National radio station of the People's Republic of China

China National Radio (CNR; 中央人民广播电台) is the national radio network of China, headquartered in Beijing. CNR forms the national radio service of the state-owned China Media Group (also known as the "Voice of China").

==History==
The infrastructure began with a transmitter from Moscow to set up its first station in Yan'an. It used the call sign XNCR ("New China Radio") for broadcasts, and is the first radio station set up by the Chinese Communist Party in 1940.

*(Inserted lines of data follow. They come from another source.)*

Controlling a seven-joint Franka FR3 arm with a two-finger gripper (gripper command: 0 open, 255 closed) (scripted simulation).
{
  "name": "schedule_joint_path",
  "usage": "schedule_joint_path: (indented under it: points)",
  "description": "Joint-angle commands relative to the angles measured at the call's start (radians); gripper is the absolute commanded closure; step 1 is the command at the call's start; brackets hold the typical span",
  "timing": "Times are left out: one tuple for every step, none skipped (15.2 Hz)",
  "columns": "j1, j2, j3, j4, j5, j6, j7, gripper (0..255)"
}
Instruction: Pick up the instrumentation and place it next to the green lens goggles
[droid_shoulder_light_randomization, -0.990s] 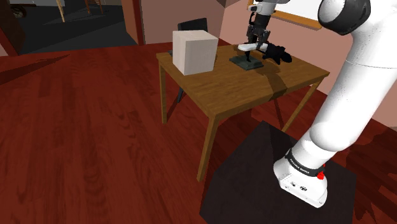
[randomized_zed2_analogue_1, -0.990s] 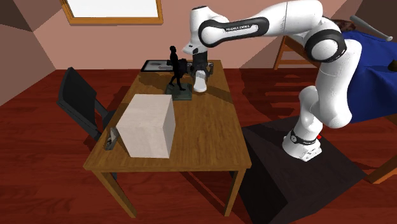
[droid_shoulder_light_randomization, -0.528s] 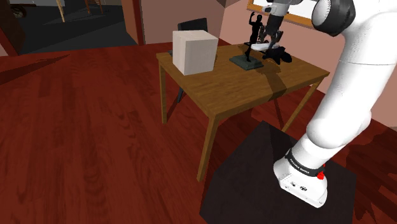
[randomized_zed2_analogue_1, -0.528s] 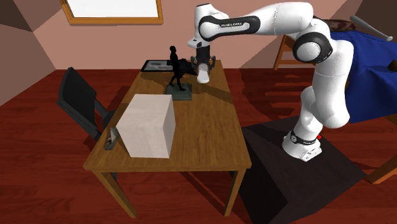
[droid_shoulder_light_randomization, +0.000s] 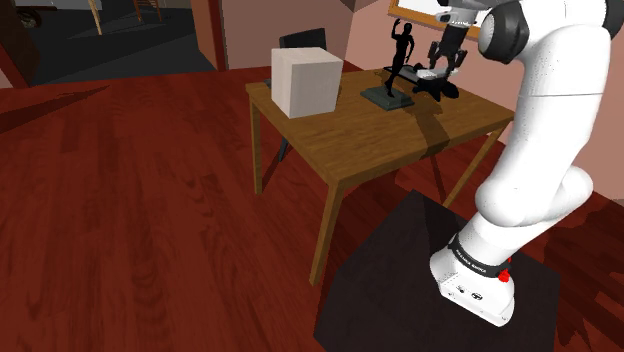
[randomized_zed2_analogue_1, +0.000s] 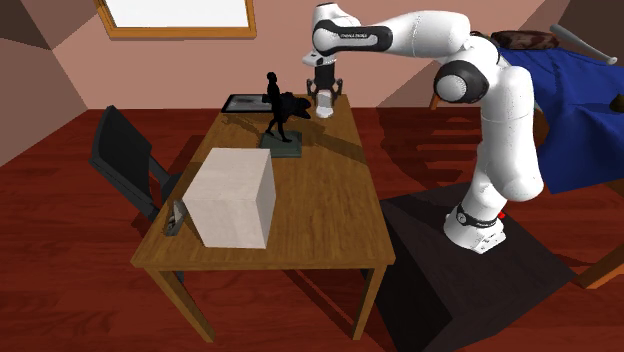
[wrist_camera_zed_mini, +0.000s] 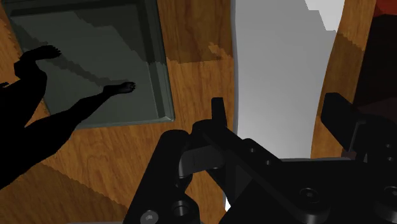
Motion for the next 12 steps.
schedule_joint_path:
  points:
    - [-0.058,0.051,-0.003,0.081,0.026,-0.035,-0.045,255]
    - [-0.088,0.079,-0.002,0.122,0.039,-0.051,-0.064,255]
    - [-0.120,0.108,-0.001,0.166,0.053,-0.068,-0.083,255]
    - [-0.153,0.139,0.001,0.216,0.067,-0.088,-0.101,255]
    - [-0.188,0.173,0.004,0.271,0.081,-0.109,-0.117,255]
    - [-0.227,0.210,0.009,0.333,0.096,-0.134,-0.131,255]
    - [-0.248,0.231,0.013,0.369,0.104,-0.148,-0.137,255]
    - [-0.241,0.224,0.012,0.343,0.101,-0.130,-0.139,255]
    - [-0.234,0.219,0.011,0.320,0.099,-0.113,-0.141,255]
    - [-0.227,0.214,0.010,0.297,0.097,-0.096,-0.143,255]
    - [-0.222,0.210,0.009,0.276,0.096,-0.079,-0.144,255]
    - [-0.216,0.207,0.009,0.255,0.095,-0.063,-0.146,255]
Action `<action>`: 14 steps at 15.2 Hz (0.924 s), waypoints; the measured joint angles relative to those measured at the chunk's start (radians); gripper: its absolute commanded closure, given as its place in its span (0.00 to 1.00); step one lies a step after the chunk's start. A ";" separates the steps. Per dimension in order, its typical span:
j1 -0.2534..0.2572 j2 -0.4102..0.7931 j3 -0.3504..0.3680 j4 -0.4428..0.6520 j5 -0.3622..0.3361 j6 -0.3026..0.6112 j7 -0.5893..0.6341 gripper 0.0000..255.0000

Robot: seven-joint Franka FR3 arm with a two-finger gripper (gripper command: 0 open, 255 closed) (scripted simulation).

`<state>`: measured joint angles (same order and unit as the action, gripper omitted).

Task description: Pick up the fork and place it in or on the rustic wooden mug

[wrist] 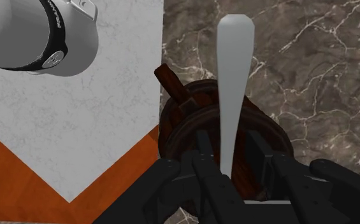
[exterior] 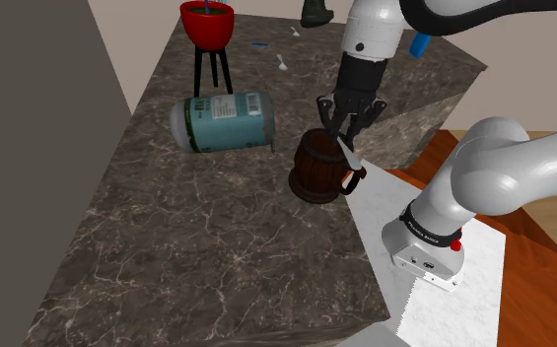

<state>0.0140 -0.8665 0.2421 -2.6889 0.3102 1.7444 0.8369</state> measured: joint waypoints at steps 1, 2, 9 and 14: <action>0.000 0.000 0.000 -0.004 0.000 0.003 -0.001 1.00; 0.000 0.002 0.000 -0.005 0.001 0.007 -0.002 1.00; 0.000 0.003 0.001 -0.006 0.001 0.009 -0.002 0.00; -0.002 0.005 -0.001 0.006 -0.002 -0.001 -0.001 0.00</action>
<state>0.0124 -0.8620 0.2408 -2.6826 0.3085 1.7431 0.8361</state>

In the west, it was known as the Yan'an New China Radio Station (延安新华广播电台) broadcasting two hours daily. In China, it was called the Yan'an Xinhua Broadcasting Station, which was established on 30 December 1940. Mao Zedong, in a wartime address on 5 May 1941, emphasized that all of China's citizens should listen to the station.

On 25 March 1949, it was renamed Shanbei Xinhua Broadcasting Station (陕北新华广播电台) after it departed from Yan'an. It began to broadcast in Beiping under the name of Beiping Xinhua Broadcasting Station (). On December 5, 1949, it was officially named to Central People's Broadcasting Station, two months after the establishment of the People's Republic of China. The Beijing-based station offered 15.5 hours of daily programming broadcast to most parts of China, either on relay, or on simulcast to regional affilates.

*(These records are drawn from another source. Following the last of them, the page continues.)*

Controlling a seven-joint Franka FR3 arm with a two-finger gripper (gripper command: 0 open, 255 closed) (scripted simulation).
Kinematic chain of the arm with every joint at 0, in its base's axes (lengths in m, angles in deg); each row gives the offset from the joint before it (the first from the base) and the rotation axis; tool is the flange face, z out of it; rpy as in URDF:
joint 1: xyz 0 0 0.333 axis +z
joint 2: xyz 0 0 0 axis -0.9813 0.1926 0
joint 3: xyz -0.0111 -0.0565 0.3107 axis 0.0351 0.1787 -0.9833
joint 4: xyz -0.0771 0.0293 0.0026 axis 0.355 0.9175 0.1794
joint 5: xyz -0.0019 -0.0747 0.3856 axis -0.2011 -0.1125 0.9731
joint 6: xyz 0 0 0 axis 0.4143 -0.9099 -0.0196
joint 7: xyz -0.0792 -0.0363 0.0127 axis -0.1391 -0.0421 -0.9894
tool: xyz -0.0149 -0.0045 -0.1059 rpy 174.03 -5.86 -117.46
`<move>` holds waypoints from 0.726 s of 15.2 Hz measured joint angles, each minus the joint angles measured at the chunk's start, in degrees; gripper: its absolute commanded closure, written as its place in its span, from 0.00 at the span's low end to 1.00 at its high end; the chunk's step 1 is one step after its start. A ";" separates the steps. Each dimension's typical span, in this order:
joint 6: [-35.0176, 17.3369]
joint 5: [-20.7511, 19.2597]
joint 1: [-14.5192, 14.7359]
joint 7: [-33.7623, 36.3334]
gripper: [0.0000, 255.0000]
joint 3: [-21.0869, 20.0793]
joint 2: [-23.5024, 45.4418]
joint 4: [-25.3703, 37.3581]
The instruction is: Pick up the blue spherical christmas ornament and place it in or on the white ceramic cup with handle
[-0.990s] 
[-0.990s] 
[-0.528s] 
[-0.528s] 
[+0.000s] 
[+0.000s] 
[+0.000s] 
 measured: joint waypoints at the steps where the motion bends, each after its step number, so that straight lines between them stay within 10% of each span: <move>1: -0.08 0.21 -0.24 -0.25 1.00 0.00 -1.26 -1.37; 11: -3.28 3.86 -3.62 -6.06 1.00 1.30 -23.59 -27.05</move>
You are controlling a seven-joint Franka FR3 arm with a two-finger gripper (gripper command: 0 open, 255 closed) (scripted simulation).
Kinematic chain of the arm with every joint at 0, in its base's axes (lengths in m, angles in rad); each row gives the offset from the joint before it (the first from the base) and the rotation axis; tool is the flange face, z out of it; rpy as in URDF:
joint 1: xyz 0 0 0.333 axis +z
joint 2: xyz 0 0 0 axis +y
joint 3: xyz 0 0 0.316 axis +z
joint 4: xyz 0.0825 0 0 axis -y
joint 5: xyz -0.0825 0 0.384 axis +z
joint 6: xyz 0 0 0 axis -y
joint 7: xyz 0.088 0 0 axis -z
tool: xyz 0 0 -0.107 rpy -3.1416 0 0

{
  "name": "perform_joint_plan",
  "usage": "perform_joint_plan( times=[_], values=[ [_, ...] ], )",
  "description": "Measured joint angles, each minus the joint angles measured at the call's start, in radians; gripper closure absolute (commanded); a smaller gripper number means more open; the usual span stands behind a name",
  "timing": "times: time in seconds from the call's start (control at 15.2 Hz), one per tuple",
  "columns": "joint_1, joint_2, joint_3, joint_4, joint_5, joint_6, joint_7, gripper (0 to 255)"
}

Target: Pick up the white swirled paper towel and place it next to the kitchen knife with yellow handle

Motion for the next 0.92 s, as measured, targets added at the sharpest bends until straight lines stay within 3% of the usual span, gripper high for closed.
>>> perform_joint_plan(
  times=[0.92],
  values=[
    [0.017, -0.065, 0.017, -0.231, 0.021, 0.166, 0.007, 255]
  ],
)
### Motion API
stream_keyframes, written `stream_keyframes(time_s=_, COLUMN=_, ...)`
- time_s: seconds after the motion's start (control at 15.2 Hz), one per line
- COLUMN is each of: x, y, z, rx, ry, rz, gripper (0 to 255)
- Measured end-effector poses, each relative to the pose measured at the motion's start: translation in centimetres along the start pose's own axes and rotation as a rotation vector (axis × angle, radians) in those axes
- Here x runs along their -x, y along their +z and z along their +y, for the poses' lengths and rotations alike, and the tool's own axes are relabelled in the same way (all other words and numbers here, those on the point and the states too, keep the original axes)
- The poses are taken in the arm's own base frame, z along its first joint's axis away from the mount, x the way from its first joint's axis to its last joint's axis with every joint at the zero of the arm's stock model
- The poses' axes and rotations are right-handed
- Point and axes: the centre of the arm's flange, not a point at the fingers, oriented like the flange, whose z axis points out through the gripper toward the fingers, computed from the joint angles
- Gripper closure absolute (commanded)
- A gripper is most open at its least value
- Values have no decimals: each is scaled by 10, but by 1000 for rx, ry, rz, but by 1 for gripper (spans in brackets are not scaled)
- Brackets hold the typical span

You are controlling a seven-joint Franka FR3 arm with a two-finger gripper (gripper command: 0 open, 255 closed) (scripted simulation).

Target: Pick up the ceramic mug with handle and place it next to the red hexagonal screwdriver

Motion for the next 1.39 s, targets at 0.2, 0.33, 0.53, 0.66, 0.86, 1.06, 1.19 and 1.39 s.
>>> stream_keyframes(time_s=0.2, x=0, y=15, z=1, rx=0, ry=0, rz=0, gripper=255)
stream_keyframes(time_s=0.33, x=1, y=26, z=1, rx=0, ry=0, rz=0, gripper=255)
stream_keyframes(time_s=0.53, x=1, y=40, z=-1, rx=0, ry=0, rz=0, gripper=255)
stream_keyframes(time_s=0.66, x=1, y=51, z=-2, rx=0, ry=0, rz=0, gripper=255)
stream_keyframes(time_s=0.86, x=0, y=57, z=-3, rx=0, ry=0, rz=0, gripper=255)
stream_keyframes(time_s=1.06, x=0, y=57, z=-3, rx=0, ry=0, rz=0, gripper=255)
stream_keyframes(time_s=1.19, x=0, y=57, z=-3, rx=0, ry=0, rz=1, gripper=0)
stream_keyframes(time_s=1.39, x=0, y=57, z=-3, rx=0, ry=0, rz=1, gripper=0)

The station's "Central Press and Broadcasting Bureau" was the driver in pushing all schools, the People's Liberation Army and People's Armed Police, industries and public organizations of all levels to install loud public speakers and radio relay transmitters. By the 1960s, 70 million speakers were installed reaching the rural population of 400 million.

The Central People's Broadcasting Station innovated wired transmissions, which were linked to the commonly found telephone poles hanging with loud speakers. Local stations were usually located in county seats or in individual factories or production brigades. It was part of Mao's ideology of delivering "Politics on Demand". The station served as the headquarters for propaganda during the Cultural Revolution.

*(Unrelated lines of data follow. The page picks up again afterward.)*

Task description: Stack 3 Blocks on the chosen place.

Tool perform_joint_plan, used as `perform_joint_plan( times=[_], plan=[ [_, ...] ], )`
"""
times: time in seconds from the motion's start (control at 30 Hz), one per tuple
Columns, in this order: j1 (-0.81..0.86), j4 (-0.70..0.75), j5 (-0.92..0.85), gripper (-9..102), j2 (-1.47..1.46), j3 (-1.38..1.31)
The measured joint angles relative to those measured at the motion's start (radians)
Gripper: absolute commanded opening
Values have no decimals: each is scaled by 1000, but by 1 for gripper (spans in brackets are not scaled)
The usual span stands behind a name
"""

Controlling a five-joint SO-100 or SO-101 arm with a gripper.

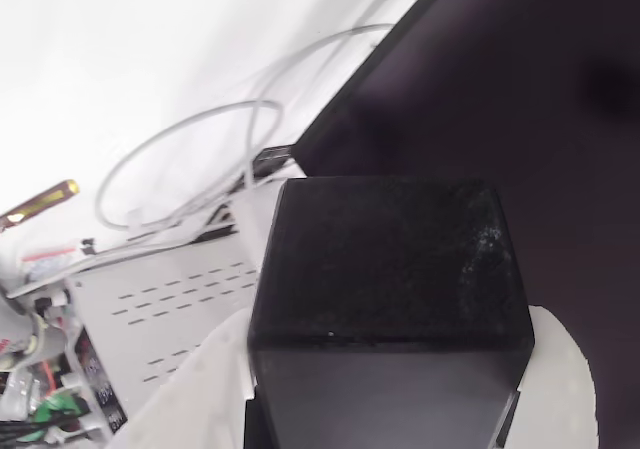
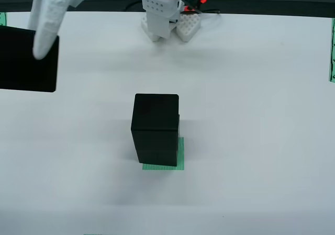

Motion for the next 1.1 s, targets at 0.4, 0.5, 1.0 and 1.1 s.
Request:
perform_joint_plan(
  times=[0.4, 0.5, 1.0, 1.1],
  plan=[
    [-187, -202, -284, 19, 431, 439],
    [-195, -284, -330, 19, 468, 518],
    [-295, -765, -486, 19, 568, 969],
    [-304, -831, -505, 19, 572, 1005]
  ],
)
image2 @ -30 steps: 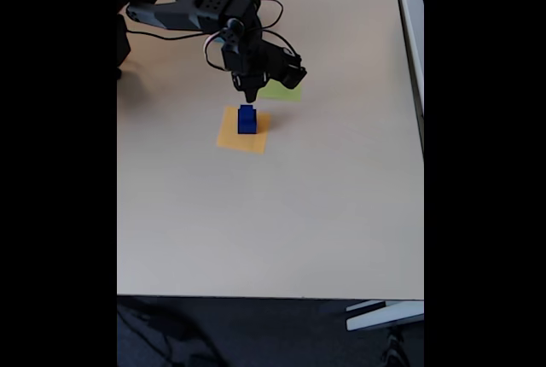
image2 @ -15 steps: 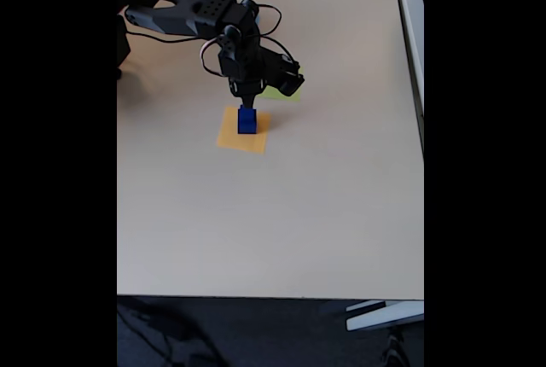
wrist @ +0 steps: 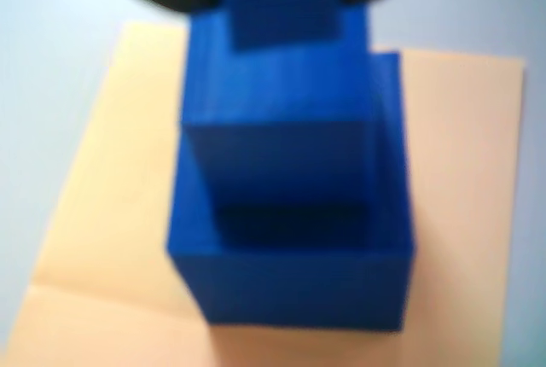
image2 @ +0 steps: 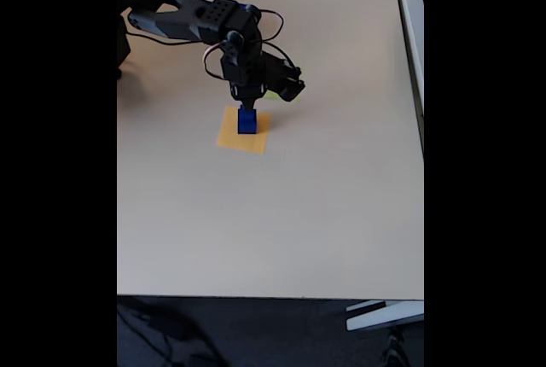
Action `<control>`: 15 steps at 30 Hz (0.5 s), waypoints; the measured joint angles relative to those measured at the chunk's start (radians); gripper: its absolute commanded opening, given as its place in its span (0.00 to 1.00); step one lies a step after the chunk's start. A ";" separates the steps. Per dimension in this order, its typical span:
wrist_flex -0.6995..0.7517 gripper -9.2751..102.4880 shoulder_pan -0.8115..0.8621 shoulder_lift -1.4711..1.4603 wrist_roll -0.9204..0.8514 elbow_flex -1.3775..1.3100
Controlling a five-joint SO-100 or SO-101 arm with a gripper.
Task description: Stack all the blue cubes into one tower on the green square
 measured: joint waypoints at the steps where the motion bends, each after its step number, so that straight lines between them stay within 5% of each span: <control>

During the Cultural Revolution, Central Radio offered extensive daily programming schedules, beginning with The East is Red. The majority of the daily schedule consisted of news and cultural programming, broken up with specialized programs on topics like morning calisthenics, children's shows, and broadcasts of military interest.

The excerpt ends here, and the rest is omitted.